One such classic was Castle of Illusion; an enchanting little platformer featuring Disney’s Mickey Mouse. Released back in 1990, it received unanimous praise from critics, thanks to it’s catchy music, wonderful art style and animation, and – most importantly, the gameplay.
“Help me Mickey. You’re my only hope”
The game opens with Mickey and Minnie having a nice stroll through the meadows, when suddenly a jealous evil witch named Mizrabel (nice!) swoops down and whisks her away. Sure, the “save the girl” storyline sounds like just about every other adventure game at the time, but like Super Mario, there is a lot more on offer here.
The main quest requires you to collect 7 gems hidden within the castle. Each door leads through to a unique world with sub-areas full of variety, collectables and secrets.

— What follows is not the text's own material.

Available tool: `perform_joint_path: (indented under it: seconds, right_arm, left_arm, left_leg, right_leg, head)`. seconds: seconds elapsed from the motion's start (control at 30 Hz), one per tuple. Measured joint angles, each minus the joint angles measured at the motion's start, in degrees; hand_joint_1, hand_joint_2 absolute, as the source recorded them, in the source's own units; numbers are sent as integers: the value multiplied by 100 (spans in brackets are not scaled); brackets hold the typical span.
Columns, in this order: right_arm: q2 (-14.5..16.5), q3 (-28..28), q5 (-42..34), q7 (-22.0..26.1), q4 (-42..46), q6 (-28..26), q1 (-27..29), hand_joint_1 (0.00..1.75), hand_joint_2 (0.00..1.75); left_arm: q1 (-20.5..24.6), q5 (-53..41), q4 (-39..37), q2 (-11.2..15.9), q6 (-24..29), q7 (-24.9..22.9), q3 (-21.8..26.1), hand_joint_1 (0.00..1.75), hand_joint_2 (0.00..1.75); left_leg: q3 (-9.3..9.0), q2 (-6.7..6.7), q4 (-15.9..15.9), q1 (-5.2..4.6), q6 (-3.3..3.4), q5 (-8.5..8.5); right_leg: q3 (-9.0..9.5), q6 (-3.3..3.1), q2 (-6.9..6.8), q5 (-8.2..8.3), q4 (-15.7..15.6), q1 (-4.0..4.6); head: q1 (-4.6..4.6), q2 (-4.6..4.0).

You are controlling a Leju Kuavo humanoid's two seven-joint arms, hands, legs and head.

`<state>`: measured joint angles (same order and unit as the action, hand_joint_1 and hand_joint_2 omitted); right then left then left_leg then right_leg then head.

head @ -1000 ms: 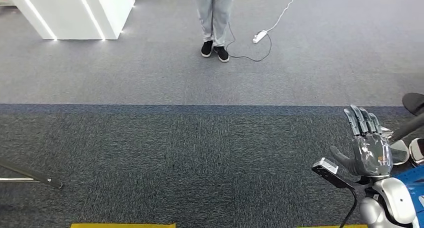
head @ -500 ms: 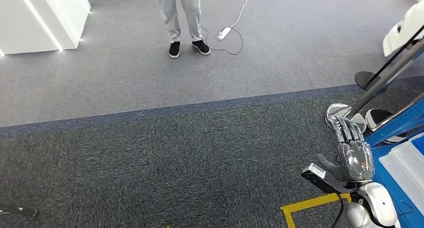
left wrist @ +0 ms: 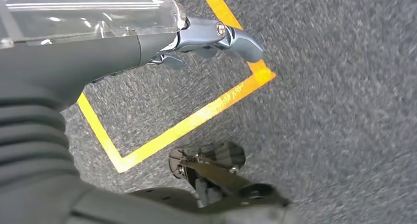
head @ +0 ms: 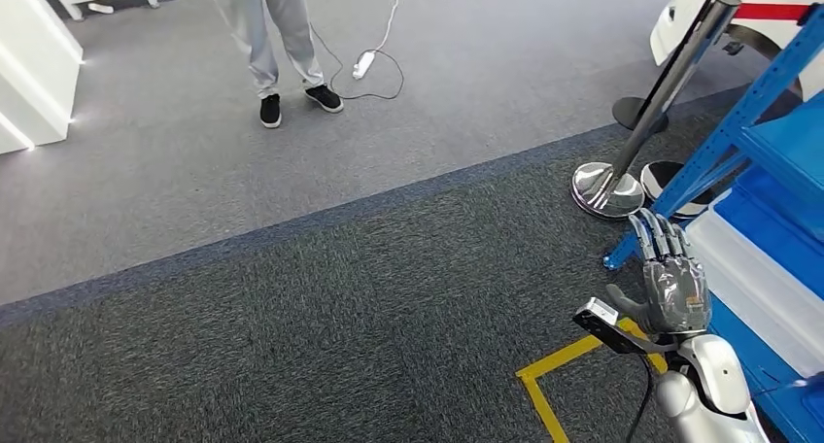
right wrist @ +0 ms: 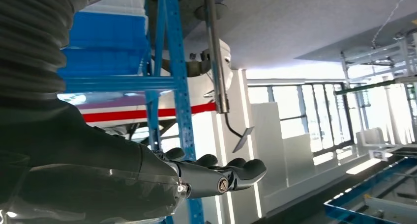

You must traverse a creepy woodland, toy land, enchanted library and more to reach your beloved Minnie, with a memorable and stylised boss to greet you at the end of each one.
The platforming is spot on, with responsive controls similar to what you would expect in an 8-bit classic, although at a slightly slower pace. What you have here is something that presents challenge, but not with quite the same level of required precision.
One thing worth noting here is the “bum-bash” move… or whatever it’s called. Those of you who play a lot of Mario games may take a while to adjust to the method of pressing jump twice to kill an enemy. Pressing it only once results in Mickey clumsily stumbling onto an enemy and taking damage. So remember to press it again when you’re in the air! Then everything should be okay.
That Disney Magic
So what makes this game so special? To answer that question you really need to look back at the famous Sega vs Nintendo console wars and what else existed at the time. Remember, Castle of Illusion came out in 1990. We didn’t have Sonic until the following year or Super Mario World until 1992!
This Sega exclusive title, developed by their own team, displayed a huge advancement in the quality of presentation, thanks to the power of their 16-bit system. With detailed and authentic Disney characterisation, a vast and beautiful colour palette, and some of the best parallax scrolling seen to date, it featured a level of graphics and animation that still look great today.
Overall, Castle of Illusion is an ideal adventure game whether you are a Disney fan or not. This title has a reasonable challenge factor and should entertain just about anyone who enjoys these types of games.
There is a practice mode to give a younger audience a taste of the game without being too difficult, or the usual normal and hard difficulties to suit your tastes.
Once you’ve finished this game, there is a limited immediate replay value if you are seeking more in the terms of alternate routes and hidden areas, but I guarantee over the years you will come back to it time and time again to re-live the experience as it is a real joy to play.